Politico: Obama's answers are “long-winded.” In an April 30, 2009, Politico article headlined, "Obama works to avoid being exciting," editor-in-chief John Harris and senior political writer Jonathan Martin wrote that Obama's answers were “not usually all that newsy, and, let's face it, occasionally long-winded.” They added: “Far from electric, this was a tranquilizing performance. So much so that it was impossible not to conclude that a president who certainly knows how to be exciting was making a calculated effort not to be.”
McArdle: Obama's speech to Congress was “dangerously wonky” and had a “lecturing tone.” Discussing Obama's September 2009 speech to Congress, Megan McArdle wrote in a post on The Atlantic:
· The speech, overall, was dangerously wonky. I'm guessing a lot of people tuned out well before the end, and more probably can't hold the details in their head. The speech won't change much; this is going to be fought out in sound bites and attack ads.
· I think the lecturing tone at the end is a mistake. Obama's trying to evoke community and can-do spirit, but it comes off like having, well, an elite university professor lecture you on your moral obligation to provide health care to a third party.
Geraghty: Speech “felt professorial, esoteric, abstract, and strikingly lacking in specifics.” National Review's Jim Geraghty wrote that Obama's May 2009 national security speech “was about theory, and even in this circumstance, where a foiled plot to blow up synagogues in the Bronx isn't even the biggest news of the day, it felt professorial, esoteric, abstract, and strikingly lacking in specifics. I can only imagine how this will sound when there are bodies in the streets.”
Right-wing media also attacked SOTU speech as “arrogant,” “cocky,” and “lecturing”
Palin: Obama was “lecturing, not leading.” On Fox News, Sarah Palin reacted to Obama's January 2010 State of the Union speech by describing it “In a word: lecture.” She continued, “I think there was quite a bit of lecturing, not leading, in that, as opposed to Governor McDonnell's follow-up comments, where, quite inspiring, his connection with the people.” Appearing on Sean Hannity's program, Palin also said, “I think that there was a lot of lecturing going on tonight versus inspiring the American people and independent politicians who were sitting there in the audience waiting to hear some acknowledgment that there has been a disconnect between the White House and the people who are expecting more from our government.”
RedState: “Obama the Patronizing Lecturer.” RedState contributor Dan Perrin described Obama as “the Patronizing Lecturer,” writing: “It was more like a lecture that combined a chest-beating tone that he is doing the tough work of saving the nation and he expects Congress and the nation to follow him.”
Erickson: "[C]ocky and snide." RedState.com's Erick Erickson wrote: “What you did not know at home listening to Barack Obama's speech tonight is that he inserted a few quips that were not in the prepared text.
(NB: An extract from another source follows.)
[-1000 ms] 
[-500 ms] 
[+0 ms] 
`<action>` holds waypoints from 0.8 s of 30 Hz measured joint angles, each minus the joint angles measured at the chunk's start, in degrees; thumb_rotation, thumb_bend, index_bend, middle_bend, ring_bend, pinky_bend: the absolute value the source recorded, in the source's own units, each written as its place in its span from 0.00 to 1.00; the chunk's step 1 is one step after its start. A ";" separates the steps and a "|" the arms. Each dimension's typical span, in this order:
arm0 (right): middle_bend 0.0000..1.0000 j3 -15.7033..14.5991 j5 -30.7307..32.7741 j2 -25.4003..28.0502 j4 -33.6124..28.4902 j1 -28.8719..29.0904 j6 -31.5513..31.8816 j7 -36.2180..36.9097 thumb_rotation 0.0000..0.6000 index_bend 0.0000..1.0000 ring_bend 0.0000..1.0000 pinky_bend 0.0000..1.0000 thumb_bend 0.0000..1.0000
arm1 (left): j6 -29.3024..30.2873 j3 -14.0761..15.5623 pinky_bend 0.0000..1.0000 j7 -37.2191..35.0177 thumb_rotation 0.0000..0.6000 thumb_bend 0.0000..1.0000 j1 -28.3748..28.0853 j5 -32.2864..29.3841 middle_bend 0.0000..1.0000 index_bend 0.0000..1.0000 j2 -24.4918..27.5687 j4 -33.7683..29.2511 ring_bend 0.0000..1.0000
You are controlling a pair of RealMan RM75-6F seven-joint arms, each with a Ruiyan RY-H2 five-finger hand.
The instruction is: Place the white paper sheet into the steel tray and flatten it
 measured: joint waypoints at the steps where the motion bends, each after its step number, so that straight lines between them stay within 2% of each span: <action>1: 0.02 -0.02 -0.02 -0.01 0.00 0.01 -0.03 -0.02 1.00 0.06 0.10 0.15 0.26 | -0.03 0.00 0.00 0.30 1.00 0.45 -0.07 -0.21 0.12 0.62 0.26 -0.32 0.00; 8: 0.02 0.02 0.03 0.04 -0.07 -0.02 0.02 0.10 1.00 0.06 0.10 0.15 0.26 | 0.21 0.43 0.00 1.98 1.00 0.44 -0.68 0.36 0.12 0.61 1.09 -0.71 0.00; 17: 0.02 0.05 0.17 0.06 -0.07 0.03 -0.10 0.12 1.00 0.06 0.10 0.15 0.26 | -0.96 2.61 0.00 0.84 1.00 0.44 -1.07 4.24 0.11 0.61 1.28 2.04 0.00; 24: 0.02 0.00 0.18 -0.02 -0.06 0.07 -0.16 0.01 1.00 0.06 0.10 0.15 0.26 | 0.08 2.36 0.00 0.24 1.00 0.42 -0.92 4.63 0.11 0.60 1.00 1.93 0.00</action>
They were cocky and snide.”
Stossel: Obama “certainly didn't sound humbled.” Before the address, Fox Business' Neil Cavuto asked: “What do you want to hear out of the president tonight?” Host John Stossel replied: “Well, I'd like him to say, 'Gee, I'm so sorry. I was arrogant. We were arrogant. We thought we could reshape the world to my vision. So we wasted lots of your money.” After the address, Stossel reacted by claiming Obama “certainly didn't sound humbled, I agree.”
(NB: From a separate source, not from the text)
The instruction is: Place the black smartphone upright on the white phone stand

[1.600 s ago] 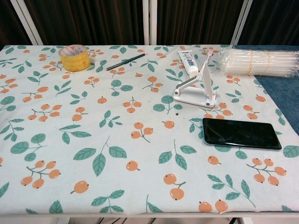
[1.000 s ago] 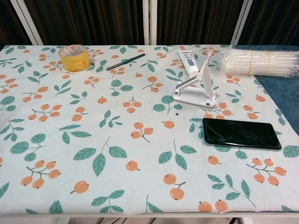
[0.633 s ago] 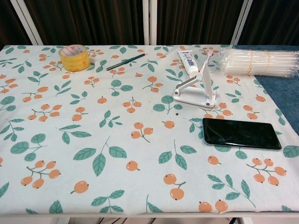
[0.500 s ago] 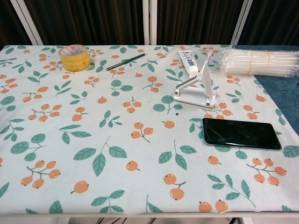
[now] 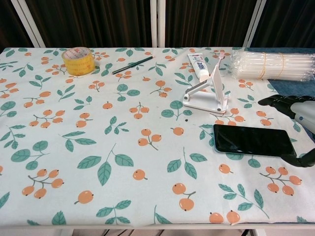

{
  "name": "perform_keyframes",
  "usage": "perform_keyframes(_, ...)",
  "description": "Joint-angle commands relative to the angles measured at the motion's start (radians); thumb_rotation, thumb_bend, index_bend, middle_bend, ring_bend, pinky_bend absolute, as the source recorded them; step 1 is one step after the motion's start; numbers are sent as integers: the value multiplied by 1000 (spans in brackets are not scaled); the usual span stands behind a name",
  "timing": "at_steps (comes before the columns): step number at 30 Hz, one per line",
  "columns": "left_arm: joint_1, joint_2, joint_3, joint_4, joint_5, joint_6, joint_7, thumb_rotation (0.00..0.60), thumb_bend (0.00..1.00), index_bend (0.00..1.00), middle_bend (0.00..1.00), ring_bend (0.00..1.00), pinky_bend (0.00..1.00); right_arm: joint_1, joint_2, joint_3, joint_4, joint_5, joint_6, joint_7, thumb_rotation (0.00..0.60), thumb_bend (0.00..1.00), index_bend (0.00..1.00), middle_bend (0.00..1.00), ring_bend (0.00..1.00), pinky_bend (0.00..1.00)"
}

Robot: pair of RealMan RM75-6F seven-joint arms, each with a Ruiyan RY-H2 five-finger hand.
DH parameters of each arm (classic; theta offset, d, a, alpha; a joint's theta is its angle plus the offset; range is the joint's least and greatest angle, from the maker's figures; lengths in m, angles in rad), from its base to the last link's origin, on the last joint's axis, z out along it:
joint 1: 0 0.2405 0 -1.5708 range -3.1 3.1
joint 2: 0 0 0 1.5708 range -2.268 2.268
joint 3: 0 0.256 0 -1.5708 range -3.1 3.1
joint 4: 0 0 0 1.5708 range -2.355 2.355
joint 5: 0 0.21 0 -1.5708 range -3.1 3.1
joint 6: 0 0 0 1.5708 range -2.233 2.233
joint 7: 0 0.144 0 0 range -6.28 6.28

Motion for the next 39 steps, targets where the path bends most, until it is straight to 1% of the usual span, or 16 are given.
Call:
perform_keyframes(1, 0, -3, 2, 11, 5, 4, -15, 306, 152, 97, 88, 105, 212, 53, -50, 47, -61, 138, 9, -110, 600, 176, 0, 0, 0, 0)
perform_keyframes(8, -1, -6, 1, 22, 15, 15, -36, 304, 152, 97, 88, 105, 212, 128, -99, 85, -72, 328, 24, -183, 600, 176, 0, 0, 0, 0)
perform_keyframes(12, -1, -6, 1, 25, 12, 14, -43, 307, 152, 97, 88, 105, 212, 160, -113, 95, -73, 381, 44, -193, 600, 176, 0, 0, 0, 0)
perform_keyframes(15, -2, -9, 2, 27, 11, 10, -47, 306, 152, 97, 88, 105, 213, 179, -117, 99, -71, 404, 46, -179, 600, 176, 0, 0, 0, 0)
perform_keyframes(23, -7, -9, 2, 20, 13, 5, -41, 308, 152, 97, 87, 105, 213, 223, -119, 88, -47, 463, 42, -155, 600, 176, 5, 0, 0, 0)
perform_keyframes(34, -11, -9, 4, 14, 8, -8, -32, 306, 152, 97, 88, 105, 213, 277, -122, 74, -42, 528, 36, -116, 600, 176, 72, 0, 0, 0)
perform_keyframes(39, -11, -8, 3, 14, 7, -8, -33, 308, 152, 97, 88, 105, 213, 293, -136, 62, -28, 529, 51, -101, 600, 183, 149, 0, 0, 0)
Nordlinger: Obama “looks arrogant,” has an “upturned chin.” On The Corner, National Review senior editor Jay Nordlinger wrote: “Obama looks arrogant, whether he's arrogant or not. I don't think he can help it: It's the upturned chin. When actors want to preen and so on: They turn that chin upward. Yikes.”
Thiessen: Obama address “defensive, arrogant.” On washingtonpost.com, author and former Bush speechwriter Marc Thiessen wrote: “Instead of acknowledging these concerns [about terrorism], Obama dismissed them. It was strange, defensive, arrogant -- and un-presidential.”